「遅いわ」
「いい加減にしろ」
街灯の上に立って、ようやくやってきた退治人を見下ろす。銀の髪に水色の瞳、赤い衣――目当ての人物がやってきてくれたことに私はにこりと口角を上げた。今の私は歌い出しそうなくらい機嫌が良い。

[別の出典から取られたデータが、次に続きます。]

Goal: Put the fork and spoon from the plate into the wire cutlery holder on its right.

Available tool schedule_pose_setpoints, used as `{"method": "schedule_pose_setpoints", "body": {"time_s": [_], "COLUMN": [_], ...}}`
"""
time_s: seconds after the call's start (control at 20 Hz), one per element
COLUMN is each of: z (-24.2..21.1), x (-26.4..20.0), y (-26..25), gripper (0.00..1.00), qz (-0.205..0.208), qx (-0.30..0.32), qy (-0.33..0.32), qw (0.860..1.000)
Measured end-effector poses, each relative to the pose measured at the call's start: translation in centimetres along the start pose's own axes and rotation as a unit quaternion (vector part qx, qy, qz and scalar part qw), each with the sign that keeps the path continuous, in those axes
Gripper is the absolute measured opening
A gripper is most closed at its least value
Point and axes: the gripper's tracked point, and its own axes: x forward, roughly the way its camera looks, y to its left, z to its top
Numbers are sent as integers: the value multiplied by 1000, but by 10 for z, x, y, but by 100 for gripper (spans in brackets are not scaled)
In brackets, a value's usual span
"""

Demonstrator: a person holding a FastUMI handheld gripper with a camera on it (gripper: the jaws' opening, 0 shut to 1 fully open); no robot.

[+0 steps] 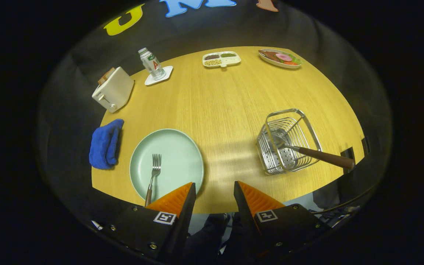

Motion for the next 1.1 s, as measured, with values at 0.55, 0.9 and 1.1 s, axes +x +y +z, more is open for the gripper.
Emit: {"method": "schedule_pose_setpoints", "body": {"time_s": [0.55,0.9,1.1], "z": [-26,-42,-53], "x": [27,49,60], "y": [78,108,116], "gripper": [64,64,64], "qz": [62,81,86], "qx": [-47,-32,-12], "qy": [59,101,128], "qw": [995,991,988]}}
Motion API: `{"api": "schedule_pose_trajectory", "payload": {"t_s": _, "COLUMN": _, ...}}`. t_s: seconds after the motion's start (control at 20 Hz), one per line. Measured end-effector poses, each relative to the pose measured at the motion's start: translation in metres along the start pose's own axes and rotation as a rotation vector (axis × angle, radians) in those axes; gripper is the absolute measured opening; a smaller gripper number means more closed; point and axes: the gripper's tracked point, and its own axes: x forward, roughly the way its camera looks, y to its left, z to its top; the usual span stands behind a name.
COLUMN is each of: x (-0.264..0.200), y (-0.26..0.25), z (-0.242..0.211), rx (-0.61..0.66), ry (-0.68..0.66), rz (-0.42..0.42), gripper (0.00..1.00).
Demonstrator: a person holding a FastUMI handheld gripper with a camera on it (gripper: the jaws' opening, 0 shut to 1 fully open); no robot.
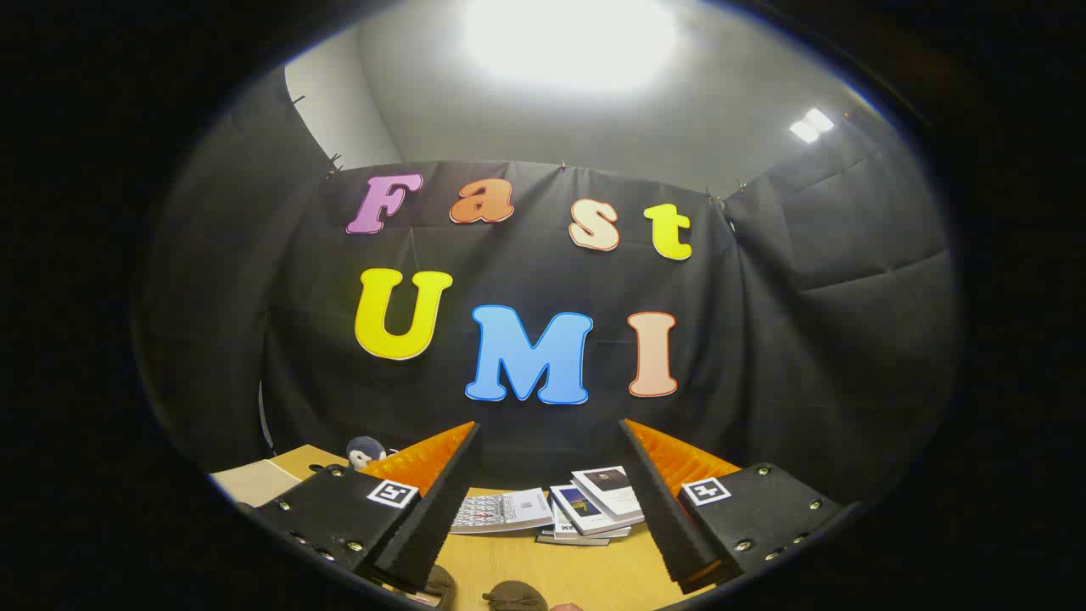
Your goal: Open the storage box then place both shoes into the box .Put the left shoe in first, then the right shoe, with the right side of both shoes facing outward in a uniform manner.
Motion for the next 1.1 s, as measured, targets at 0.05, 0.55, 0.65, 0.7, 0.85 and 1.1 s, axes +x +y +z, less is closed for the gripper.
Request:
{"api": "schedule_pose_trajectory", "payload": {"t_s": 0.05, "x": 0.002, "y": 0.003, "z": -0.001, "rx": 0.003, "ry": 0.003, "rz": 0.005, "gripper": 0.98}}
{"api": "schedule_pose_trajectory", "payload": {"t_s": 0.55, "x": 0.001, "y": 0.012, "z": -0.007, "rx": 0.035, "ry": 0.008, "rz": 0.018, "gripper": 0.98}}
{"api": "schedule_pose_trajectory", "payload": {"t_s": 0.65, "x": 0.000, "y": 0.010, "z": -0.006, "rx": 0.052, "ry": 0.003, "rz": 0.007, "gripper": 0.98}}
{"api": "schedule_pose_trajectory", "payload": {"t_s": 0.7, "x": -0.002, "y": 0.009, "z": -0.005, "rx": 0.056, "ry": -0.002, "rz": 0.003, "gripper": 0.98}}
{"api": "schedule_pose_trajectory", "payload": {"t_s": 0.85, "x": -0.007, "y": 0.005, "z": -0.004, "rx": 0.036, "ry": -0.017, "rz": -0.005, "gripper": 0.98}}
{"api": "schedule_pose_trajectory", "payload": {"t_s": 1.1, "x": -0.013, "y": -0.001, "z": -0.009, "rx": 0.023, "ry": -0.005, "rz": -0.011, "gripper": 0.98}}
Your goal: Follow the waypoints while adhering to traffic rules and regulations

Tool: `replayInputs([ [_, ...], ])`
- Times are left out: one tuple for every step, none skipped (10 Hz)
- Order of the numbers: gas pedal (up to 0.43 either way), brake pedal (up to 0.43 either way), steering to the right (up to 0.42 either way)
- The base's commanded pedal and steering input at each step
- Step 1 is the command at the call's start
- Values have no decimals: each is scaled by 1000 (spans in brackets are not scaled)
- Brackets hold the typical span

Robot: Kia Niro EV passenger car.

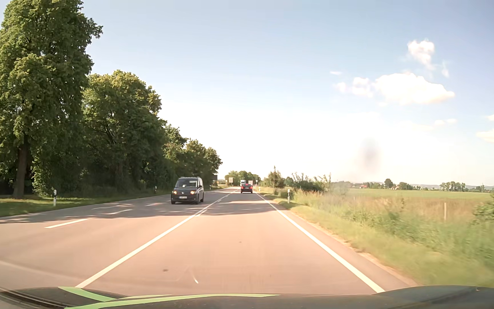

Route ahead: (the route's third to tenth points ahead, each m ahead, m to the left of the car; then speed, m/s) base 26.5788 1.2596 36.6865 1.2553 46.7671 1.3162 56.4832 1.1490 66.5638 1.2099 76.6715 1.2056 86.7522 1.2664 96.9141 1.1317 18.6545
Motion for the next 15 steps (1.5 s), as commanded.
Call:
replayInputs([
  [98, 0, 1],
  [98, 0, 0],
  [98, 0, 1],
  [98, 0, 0],
  [98, 0, 0],
  [98, 0, 0],
  [98, 0, 1],
  [98, 0, 1],
  [87, 0, 1],
  [0, 0, 1],
  [0, 0, 0],
  [0, 0, 2],
  [0, 0, 2],
  [0, 0, 3],
  [0, 0, 2],
])
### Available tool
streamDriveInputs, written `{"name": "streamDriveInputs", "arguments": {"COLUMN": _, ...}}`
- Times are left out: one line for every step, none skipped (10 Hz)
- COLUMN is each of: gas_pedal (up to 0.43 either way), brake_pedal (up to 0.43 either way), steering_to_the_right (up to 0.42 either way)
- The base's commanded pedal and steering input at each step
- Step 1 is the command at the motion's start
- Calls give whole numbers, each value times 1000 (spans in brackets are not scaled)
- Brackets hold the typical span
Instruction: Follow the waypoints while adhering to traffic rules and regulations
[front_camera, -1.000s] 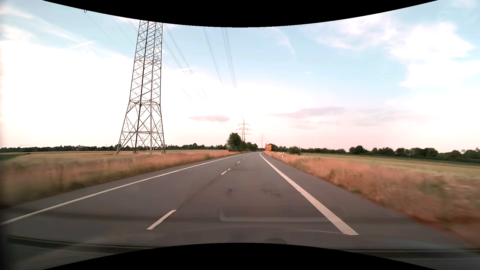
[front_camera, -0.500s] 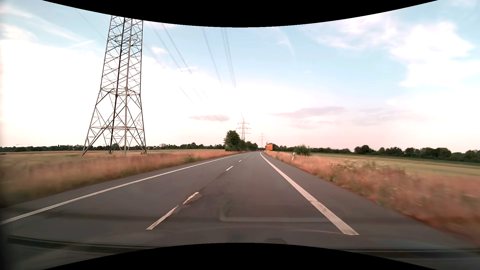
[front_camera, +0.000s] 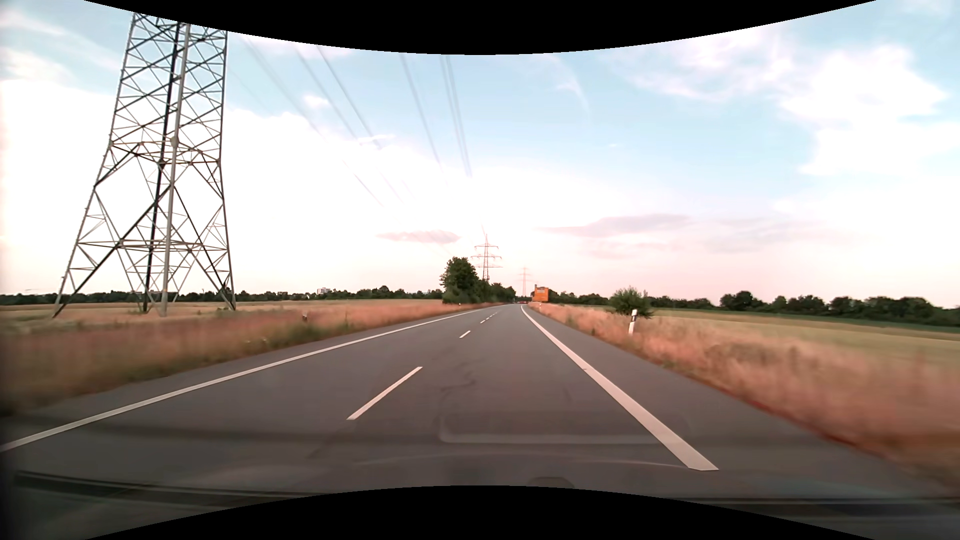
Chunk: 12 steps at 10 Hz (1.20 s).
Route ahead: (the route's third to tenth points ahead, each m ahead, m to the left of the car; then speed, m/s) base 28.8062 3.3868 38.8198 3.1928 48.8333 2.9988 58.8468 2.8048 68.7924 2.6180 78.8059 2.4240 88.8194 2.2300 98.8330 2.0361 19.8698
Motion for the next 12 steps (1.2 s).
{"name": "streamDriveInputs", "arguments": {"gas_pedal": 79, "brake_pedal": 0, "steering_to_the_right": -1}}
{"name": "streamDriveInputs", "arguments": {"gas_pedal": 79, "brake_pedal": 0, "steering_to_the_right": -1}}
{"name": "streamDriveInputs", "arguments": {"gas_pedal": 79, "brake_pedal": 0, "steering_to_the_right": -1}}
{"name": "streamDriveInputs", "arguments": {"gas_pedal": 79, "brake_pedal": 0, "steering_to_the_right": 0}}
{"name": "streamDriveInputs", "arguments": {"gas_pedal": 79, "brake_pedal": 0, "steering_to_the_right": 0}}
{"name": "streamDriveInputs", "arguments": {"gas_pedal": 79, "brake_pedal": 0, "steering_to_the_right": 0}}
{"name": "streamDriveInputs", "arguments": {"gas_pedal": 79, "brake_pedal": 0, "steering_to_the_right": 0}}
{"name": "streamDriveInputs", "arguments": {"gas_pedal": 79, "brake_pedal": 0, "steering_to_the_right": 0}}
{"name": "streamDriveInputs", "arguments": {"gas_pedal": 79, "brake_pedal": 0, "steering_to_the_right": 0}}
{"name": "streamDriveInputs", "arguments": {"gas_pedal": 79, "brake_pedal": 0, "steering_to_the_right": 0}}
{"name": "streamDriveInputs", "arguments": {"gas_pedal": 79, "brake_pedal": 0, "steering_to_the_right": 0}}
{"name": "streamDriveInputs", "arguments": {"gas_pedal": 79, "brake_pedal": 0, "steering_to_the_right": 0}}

「そんな言葉で止めるくらいだったら最初からやらないわ」
私はそんな愚かではない。これでしか私のほしいものは手に入らないのだ。
「ほら、早くしないと私がこの街を壊滅させてしまうかもしれないわよ?」
私の言葉に彼が顔を歪めて鋭く睨んでくる。でも、まだ足りない。
軽く足元を蹴って、ふわりと彼の前へ下りる。
「あなたの銀の弾丸で私の心臓を止めてほしいの」
以前向けられた銃に込められていたのは麻酔弾だったけれど、もしそれが本物の弾丸だったなら。彼はきっと、もっと強い眼差しで――
「あなたのその瞳が好きなの」
彼の、獲物を撃ち抜くその瞬間の瞳が忘れられない。どんな宝石よりも綺麗で、混じり気なく透き通っていて、強い光を持っていた。
すばやく銃を引き抜いて構え、まっすぐに相手を見据えて引き金を引く。彼に銃口を向けられたときの、ぞくりと背筋を駆け上がる快楽のような興奮が忘れられない。
彼の頬をするりと撫でる。彼は体を固くしたまま動かなかった。
「早く私を殺してね」
私はもう一度あの瞳を向けられたい。